There is one constant: Pippen riding shotgun for him. Jordan and Pippen, to me, are the most versatile one-two combination in the history of the game, and that includes Magic and Kareem Abdul-Jabbar. For years, we have heard about the greatness of John Stockton and Karl Malone in Utah. And they have had a remarkable run. They got into the NBA Finals against Jordan and Pippen and looked like an opening act, from Jordan’s jump shot to win Game 1 to Pippen’s diving steal to close out Game 6. In basketball, at this time, they are Ruth and Gehrig.

Once, back in the 1980s, Joe McIlvaine was explaining why he had started trading away people like Kevin Mitchell and Lenny Dykstra so soon after the Mets had won 108 regular season games, and the World Series, in 1986. You don’t want to get into that Green Bay Packers syndrome, McIlvaine said, talking about the Packers of the 1960s.

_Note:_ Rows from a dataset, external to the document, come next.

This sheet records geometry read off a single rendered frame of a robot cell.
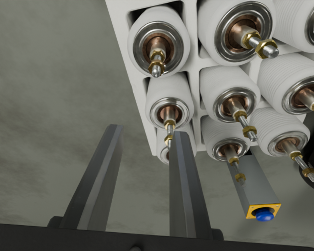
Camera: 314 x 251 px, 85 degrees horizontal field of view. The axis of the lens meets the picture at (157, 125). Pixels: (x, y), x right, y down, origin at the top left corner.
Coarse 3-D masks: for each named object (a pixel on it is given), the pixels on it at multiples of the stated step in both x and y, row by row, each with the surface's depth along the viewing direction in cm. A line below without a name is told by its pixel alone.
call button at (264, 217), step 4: (256, 212) 43; (260, 212) 41; (264, 212) 41; (268, 212) 41; (256, 216) 42; (260, 216) 41; (264, 216) 41; (268, 216) 41; (272, 216) 41; (260, 220) 42; (264, 220) 42; (268, 220) 42
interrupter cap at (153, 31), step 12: (156, 24) 23; (168, 24) 23; (144, 36) 24; (156, 36) 24; (168, 36) 24; (180, 36) 24; (144, 48) 25; (168, 48) 25; (180, 48) 25; (144, 60) 26; (168, 60) 26; (180, 60) 26; (168, 72) 27
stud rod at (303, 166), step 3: (297, 156) 33; (297, 159) 33; (300, 159) 33; (300, 162) 32; (303, 162) 32; (300, 165) 32; (303, 165) 32; (306, 165) 32; (303, 168) 32; (309, 174) 30; (312, 174) 30; (309, 177) 30; (312, 177) 30; (312, 180) 30
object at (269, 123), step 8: (256, 112) 41; (264, 112) 39; (272, 112) 38; (256, 120) 40; (264, 120) 38; (272, 120) 37; (280, 120) 36; (288, 120) 35; (296, 120) 36; (256, 128) 40; (264, 128) 37; (272, 128) 36; (280, 128) 35; (288, 128) 34; (296, 128) 34; (304, 128) 34; (264, 136) 37; (272, 136) 36; (264, 144) 37; (264, 152) 39
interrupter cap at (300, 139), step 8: (280, 136) 35; (288, 136) 35; (296, 136) 35; (304, 136) 35; (272, 144) 36; (280, 144) 37; (296, 144) 36; (304, 144) 36; (272, 152) 38; (280, 152) 38
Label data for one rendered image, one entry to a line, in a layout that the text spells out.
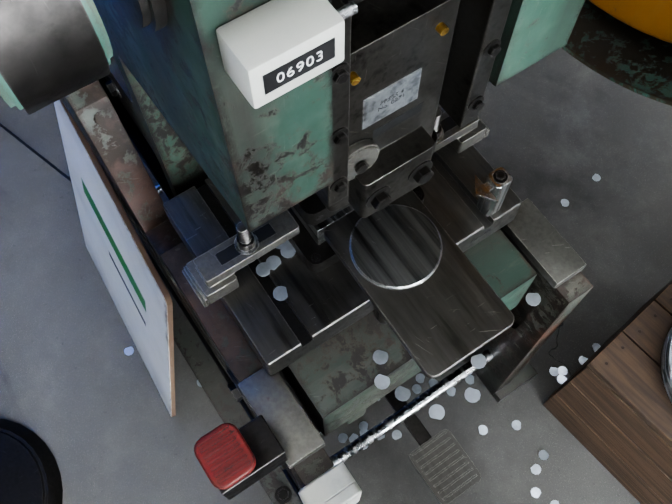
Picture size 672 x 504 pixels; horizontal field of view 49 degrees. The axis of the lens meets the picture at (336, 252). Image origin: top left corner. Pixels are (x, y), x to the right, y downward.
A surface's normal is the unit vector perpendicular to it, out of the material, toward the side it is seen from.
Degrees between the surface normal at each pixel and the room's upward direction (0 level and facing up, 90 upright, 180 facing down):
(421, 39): 90
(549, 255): 0
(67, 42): 86
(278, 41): 0
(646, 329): 0
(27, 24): 71
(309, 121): 90
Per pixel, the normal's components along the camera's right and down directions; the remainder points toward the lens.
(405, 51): 0.56, 0.76
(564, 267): 0.00, -0.40
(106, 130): 0.53, 0.61

He meant he didn’t want everybody to get old at once. It was really McIlvaine’s own ego at work. As if his organization was the star. He was such a brilliant judge of talent he would remake the Mets. He wanted to show everybody. And sure did.

The Bulls have gotten old, all at once. And have kept winning. Have remained the only sports team worth talking about. Leave them alone. They will be the White Sox soon enough.